**TASK REQUIREMENTS**.
Copy exactly the stretch of data below from the line with "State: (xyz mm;" through the line with "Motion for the", including both of those lines.

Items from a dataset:
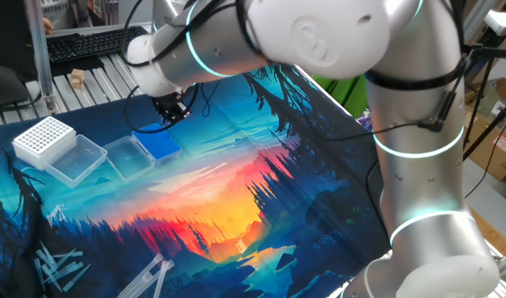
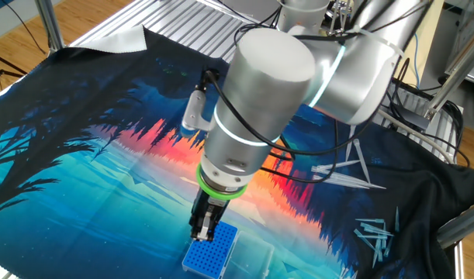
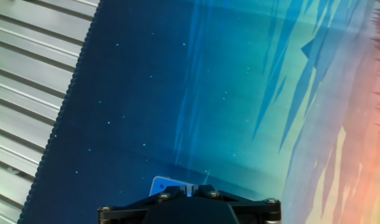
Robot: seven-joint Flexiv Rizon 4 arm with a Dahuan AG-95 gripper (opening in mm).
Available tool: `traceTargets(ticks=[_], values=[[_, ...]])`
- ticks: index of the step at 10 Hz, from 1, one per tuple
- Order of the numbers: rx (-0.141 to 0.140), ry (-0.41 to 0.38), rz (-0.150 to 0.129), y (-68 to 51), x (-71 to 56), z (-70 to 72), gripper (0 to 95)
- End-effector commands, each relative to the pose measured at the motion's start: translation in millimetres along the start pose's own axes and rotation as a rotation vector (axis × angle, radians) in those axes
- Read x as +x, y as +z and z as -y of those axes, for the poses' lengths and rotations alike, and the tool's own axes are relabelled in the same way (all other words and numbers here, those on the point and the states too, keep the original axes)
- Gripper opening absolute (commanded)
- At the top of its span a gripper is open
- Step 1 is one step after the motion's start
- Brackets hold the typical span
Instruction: Insert a small pipette tip into the holder for small pipette tips
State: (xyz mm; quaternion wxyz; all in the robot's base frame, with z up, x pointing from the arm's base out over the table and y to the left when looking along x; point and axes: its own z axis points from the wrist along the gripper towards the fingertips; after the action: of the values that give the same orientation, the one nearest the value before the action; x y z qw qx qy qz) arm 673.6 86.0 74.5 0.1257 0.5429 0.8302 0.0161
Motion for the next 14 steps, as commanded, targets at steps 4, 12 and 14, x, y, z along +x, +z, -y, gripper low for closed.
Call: traceTargets(ticks=[4, 12, 14], values=[[-0.003, -0.008, 0.042, 8.1, 2.1, -2.9, 0.0], [-0.010, -0.015, 0.044, 16.4, 5.5, -4.5, 0.0], [-0.011, -0.014, 0.044, 16.8, 6.3, -4.6, 0.0]])
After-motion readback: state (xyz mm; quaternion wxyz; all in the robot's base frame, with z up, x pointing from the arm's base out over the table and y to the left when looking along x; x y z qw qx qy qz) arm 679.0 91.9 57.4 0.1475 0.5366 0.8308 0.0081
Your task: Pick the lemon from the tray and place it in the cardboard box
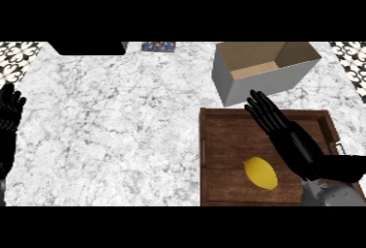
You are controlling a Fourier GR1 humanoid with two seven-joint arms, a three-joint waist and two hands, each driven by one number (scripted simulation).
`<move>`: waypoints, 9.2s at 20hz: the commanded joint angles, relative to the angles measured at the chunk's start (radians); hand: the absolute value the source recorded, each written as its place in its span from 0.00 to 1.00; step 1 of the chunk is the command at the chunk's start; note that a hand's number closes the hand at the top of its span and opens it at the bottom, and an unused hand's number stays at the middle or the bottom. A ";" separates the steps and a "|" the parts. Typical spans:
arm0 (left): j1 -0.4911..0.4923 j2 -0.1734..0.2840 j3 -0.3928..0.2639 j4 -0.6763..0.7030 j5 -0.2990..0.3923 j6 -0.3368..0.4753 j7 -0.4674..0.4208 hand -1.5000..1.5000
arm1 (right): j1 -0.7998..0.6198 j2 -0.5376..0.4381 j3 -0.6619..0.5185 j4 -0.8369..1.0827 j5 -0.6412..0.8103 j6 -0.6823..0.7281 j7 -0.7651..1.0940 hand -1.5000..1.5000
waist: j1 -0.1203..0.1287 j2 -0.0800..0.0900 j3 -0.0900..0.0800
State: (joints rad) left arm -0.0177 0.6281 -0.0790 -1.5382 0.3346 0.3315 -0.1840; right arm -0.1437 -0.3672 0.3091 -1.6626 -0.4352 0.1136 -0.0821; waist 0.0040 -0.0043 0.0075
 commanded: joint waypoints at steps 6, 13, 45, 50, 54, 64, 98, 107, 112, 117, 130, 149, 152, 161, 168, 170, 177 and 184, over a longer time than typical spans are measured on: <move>-0.128 0.023 -0.181 -0.074 -0.104 -0.138 0.021 0.50 | -0.258 -0.275 -0.297 -0.079 -0.152 0.274 -0.054 0.00 | -0.059 0.008 -0.005; -0.191 -0.035 -0.237 -0.028 -0.092 -0.224 0.038 0.50 | -0.192 -0.416 -0.317 0.170 0.241 0.455 -0.481 0.00 | -0.004 0.017 -0.004; -0.235 -0.155 -0.169 0.076 -0.224 -0.304 0.051 0.50 | 0.055 -0.495 0.109 -0.565 1.152 0.506 -0.092 0.00 | -0.008 0.003 -0.008; -0.222 -0.174 -0.135 0.027 -0.238 -0.338 0.095 0.50 | 0.071 -0.480 0.039 -0.534 1.207 0.535 -0.143 0.00 | -0.007 0.003 -0.008; -0.223 -0.171 -0.119 -0.008 -0.245 -0.368 0.136 0.50 | 0.057 -0.377 0.156 -0.409 1.377 0.408 -0.173 0.00 | -0.001 0.005 -0.007; -0.227 -0.235 -0.056 0.079 -0.334 -0.399 0.078 0.50 | 0.007 -0.244 0.181 -0.314 1.546 0.435 -0.157 0.00 | -0.002 0.005 -0.008; -0.166 -0.323 0.101 -0.003 -0.411 -0.551 0.098 0.50 | 0.040 -0.081 0.124 0.059 1.803 0.121 -0.511 1.00 | -0.003 0.004 -0.007; -0.211 -0.362 0.072 -0.025 -0.442 -0.542 0.147 0.50 | 0.028 0.005 0.230 0.139 1.787 0.011 -0.687 1.00 | 0.005 0.005 -0.007; -0.162 -0.382 0.046 -0.055 -0.465 -0.525 0.126 0.50 | -0.014 0.016 0.294 0.163 1.702 0.064 -0.891 1.00 | 0.018 0.006 -0.007; -0.206 -0.353 0.096 0.019 -0.445 -0.546 0.103 0.50 | 0.004 -0.016 0.184 0.026 1.546 0.040 -1.004 1.00 | -0.013 0.004 -0.007; -0.184 -0.387 0.074 -0.018 -0.476 -0.527 0.118 0.50 | -0.039 -0.066 -0.160 -0.177 1.031 0.271 -0.738 1.00 | -0.010 0.005 -0.008; -0.265 -0.419 0.066 0.027 -0.494 -0.534 0.124 0.50 | -0.809 -0.078 -0.291 0.647 1.143 0.268 -0.494 1.00 | 0.032 0.020 -0.008; -0.236 -0.401 0.068 -0.004 -0.481 -0.560 0.111 0.50 | -0.826 -0.095 -0.203 0.760 1.238 0.307 -0.477 1.00 | 0.054 0.024 -0.008; -0.270 -0.402 0.072 0.038 -0.477 -0.578 0.109 0.50 | -0.950 -0.143 -0.107 1.154 1.408 0.229 -0.693 1.00 | 0.063 0.032 -0.007; -0.267 -0.404 0.080 -0.006 -0.475 -0.569 0.130 0.50 | -0.962 -0.119 -0.066 1.279 1.403 0.233 -0.938 0.00 | 0.068 0.030 -0.005; -0.254 -0.408 0.071 0.026 -0.487 -0.568 0.108 0.50 | -1.001 -0.162 -0.120 1.289 1.331 0.291 -1.025 0.00 | 0.060 0.032 -0.006; -0.263 -0.413 0.072 0.009 -0.483 -0.564 0.119 0.50 | -1.020 -0.029 -0.413 1.423 0.953 0.533 -0.869 0.00 | 0.064 0.029 -0.004; -0.270 -0.423 0.055 0.028 -0.493 -0.568 0.101 0.50 | -1.094 -0.138 -0.572 1.562 0.785 0.655 -0.642 0.00 | 0.075 0.051 -0.004</move>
State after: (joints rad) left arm -0.2871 0.2164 -0.0116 -1.5283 -0.1474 -0.2407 -0.0691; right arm -1.2023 -0.4451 -0.1789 -0.1683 0.4379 0.5518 -0.7060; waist 0.0779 0.0362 0.0035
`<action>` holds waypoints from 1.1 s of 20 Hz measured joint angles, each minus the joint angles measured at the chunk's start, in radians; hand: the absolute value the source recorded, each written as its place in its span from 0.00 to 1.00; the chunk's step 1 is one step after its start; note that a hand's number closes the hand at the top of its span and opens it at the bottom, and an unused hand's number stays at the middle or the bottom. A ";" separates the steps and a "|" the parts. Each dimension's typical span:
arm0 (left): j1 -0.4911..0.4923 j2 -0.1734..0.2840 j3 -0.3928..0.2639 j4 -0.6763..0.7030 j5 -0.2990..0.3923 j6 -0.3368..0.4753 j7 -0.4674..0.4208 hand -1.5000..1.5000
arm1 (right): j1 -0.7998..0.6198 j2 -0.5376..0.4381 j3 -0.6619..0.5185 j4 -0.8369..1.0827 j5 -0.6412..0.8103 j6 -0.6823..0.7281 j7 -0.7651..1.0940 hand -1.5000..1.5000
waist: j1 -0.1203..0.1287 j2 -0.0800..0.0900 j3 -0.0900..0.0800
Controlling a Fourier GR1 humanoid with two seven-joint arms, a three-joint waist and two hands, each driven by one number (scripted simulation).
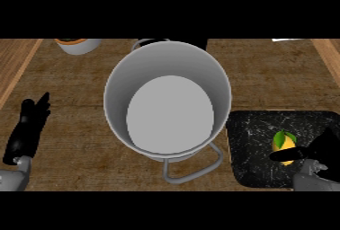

**TASK RESULT**.
State: (xyz mm; quaternion wxyz; all in the robot's base frame, with z up, x pointing from the arm's base out over the table and y to the left when looking along x; point and axes: its own z axis points from the wrist along the gripper towards the fingertips; after the action: of the values that give the same orientation, the one nearest the value before the action; x y z qw qx qy qz) arm 673.6 86.0 74.5 0.1257 0.5429 0.8302 0.0161
Motion for the next 14 steps, as commanded, targets at steps 4, 12 and 14, x, y, z along +x, +z, -y, gripper low for closed.

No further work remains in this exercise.